Segment Start: Exercise data
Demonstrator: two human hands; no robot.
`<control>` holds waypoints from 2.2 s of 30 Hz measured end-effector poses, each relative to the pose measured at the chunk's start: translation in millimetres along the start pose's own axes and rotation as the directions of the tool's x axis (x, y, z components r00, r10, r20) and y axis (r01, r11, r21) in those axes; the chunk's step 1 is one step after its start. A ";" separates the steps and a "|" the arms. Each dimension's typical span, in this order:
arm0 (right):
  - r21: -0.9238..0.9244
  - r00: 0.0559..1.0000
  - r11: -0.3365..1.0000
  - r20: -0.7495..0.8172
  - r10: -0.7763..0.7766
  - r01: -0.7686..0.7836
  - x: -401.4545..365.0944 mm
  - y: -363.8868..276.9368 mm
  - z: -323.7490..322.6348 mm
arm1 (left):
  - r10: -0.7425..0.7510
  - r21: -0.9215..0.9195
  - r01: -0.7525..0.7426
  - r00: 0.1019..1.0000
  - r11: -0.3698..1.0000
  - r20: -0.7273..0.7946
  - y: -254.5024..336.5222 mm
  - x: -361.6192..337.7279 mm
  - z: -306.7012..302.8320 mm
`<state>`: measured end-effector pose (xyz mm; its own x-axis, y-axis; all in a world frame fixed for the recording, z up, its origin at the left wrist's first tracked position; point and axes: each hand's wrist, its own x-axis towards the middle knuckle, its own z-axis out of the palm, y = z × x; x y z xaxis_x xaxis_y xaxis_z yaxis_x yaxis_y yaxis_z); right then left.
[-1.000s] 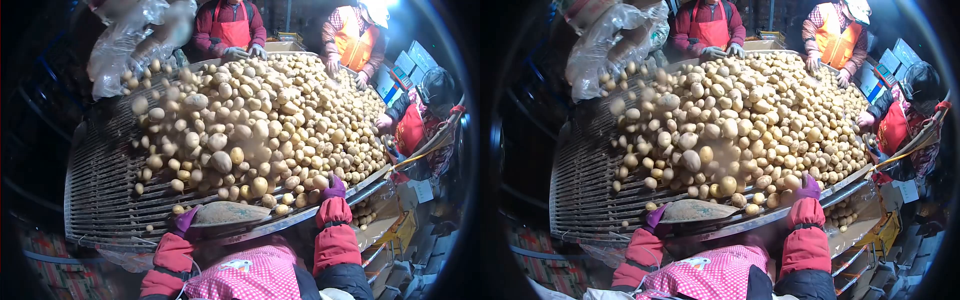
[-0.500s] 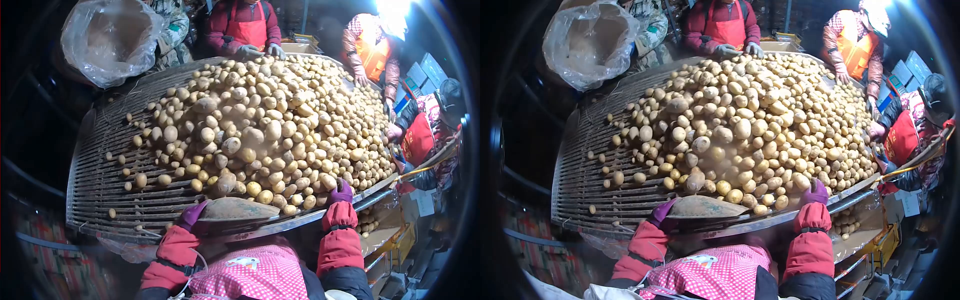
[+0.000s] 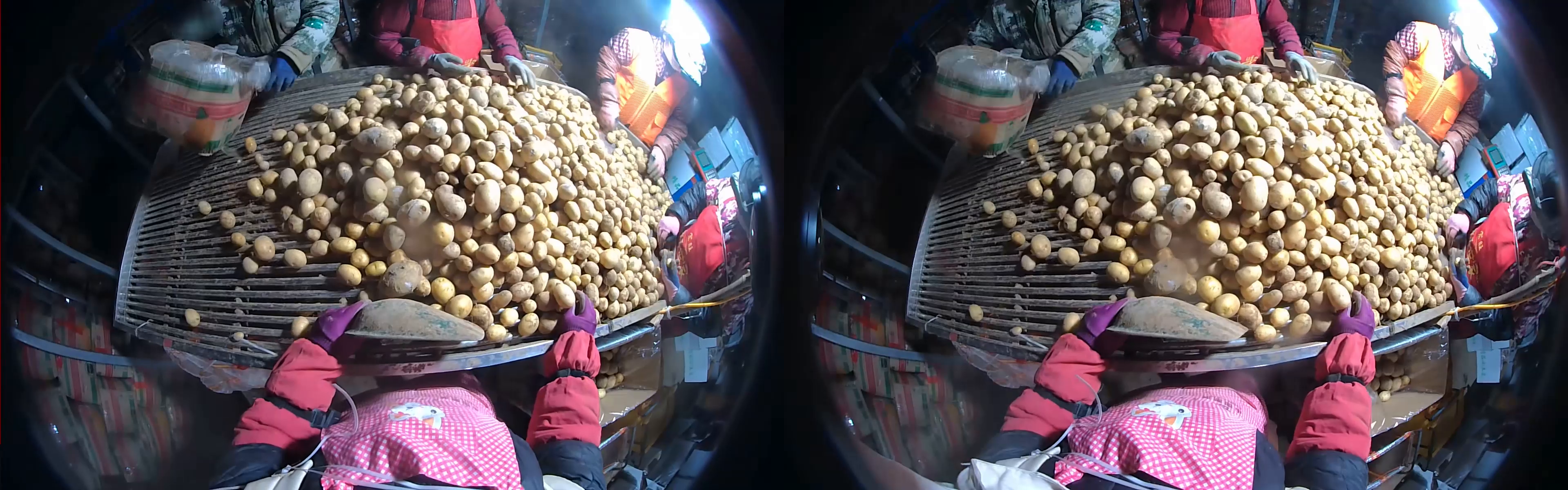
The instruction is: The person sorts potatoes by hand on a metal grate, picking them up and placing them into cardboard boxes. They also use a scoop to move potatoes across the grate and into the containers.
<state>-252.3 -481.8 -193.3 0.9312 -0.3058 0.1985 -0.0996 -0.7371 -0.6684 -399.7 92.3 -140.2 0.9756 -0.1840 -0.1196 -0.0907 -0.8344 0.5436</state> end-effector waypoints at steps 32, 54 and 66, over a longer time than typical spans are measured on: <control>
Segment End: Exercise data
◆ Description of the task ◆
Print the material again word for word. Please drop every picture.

◆ Result of this task ◆
Demonstrator: two human hands; no robot.
`<control>` holds waypoints from 2.2 s of 30 Hz measured end-effector poses, each relative to the pose measured at the chunk's start: translation in millimetres along the start pose's own axes and rotation as the directions of the tool's x axis (x, y, z components r00, r10, r20) and y axis (r01, r11, r21) in those axes; the chunk's step 1 is one step after its start. A ";" separates the steps and a "|" the arms. Each dimension's typical span, in this order:
arm0 (right):
  - r21: -0.9238..0.9244
  - r00: 0.0559..1.0000
  - r11: -0.3365..1.0000
  - r20: -0.7495..0.8172
  - r10: -0.7763..0.7766
  - r01: -0.7686..0.7836
  - x: -401.4545..365.0944 mm
  - y: -363.8868..276.9368 mm
  - z: -323.7490..322.6348 mm
arm1 (left):
  - r10: -0.7425..0.7510
  - r21: -0.9215..0.9195
  - r01: -0.7525..0.7426
  - r00: 0.1019..1.0000
  - r11: -0.3698..1.0000
  - r20: -0.7273..0.7946
  - y: -254.5024..336.5222 mm
  - x: -361.6192..337.7279 mm
  - z: -306.7012..302.8320 mm
`<state>`: measured end-effector pose (xyz mm; its own x-axis, y-axis; all in a world frame fixed for the recording, z up, its origin at the left wrist's first tracked position; point and axes: each hand's wrist, its own x-axis towards the middle knuckle, its own z-axis out of the palm, y = z × x; x y z xaxis_x xaxis_y xaxis_z yaxis_x yaxis_y yaxis_z); right then left.
[-1.000s] 
[-0.500s] 
[+0.000s] 
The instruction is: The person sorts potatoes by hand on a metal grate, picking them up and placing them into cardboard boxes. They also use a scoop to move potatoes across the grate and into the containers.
<state>-252.3 -481.8 -193.3 0.9312 -0.3058 0.1985 -0.0996 -0.7371 -0.6684 -399.7 92.3 -140.2 0.9756 -0.1840 -0.1196 -0.0907 -0.8344 0.5436</state> end-effector waypoints at steps 32, 54 and 66, over a longer time than typical spans are measured on: <control>

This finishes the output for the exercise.